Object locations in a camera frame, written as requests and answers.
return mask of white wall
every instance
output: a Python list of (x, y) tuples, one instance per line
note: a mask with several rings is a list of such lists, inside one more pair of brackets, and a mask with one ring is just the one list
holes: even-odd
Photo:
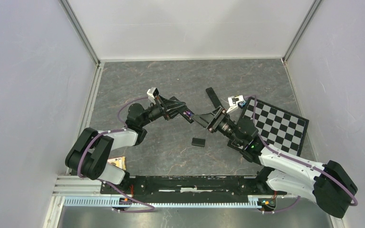
[(69, 0), (101, 59), (282, 57), (312, 0)]
[(347, 227), (365, 227), (365, 1), (324, 1), (288, 61), (320, 161), (342, 164), (359, 188)]
[(94, 67), (57, 0), (0, 0), (0, 228), (42, 226)]

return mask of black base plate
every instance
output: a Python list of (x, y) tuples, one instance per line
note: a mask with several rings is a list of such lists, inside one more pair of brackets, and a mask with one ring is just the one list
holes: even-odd
[[(252, 176), (135, 176), (129, 181), (134, 186), (134, 198), (151, 203), (248, 202), (248, 195), (274, 194), (265, 181)], [(107, 184), (100, 193), (118, 194)]]

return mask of black block
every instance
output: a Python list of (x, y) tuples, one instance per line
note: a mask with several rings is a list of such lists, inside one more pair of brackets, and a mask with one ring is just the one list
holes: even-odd
[(218, 108), (219, 106), (222, 106), (218, 96), (216, 95), (216, 93), (215, 93), (215, 91), (213, 90), (212, 87), (209, 87), (209, 88), (205, 89), (205, 91), (208, 94), (209, 99), (211, 100), (211, 102), (212, 102), (212, 104), (215, 108)]
[(205, 147), (205, 140), (204, 139), (192, 138), (191, 145)]

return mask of black and white checkerboard
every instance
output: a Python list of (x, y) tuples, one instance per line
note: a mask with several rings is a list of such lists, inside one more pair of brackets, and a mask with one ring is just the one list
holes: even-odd
[[(249, 98), (248, 102), (240, 118), (244, 115), (252, 117), (254, 98)], [(255, 123), (259, 134), (266, 142), (285, 152), (300, 156), (308, 126), (307, 119), (257, 100)], [(231, 141), (228, 146), (235, 147)]]

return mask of gray marble floor
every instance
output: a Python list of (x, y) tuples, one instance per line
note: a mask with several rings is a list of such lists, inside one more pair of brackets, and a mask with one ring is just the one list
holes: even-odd
[[(213, 87), (222, 103), (231, 95), (258, 98), (299, 114), (288, 76), (280, 59), (187, 60), (118, 62), (104, 65), (90, 126), (97, 130), (121, 128), (117, 111), (128, 101), (146, 95), (155, 86), (166, 98), (176, 96), (196, 114), (214, 110), (205, 89)], [(149, 101), (141, 102), (148, 107)], [(127, 109), (121, 113), (126, 118)], [(238, 120), (240, 110), (231, 115)], [(256, 175), (261, 169), (227, 147), (227, 138), (210, 134), (181, 116), (147, 125), (148, 135), (135, 147), (111, 152), (125, 156), (131, 175)], [(206, 139), (205, 147), (191, 146), (192, 138)], [(301, 157), (313, 160), (306, 139)]]

# [What is expected]
Look for the string "return" in the entries above. Copy every line that has it.

# [Answer area]
return mask of white wall
return mask of black base plate
return mask of black block
return mask of black and white checkerboard
return mask of gray marble floor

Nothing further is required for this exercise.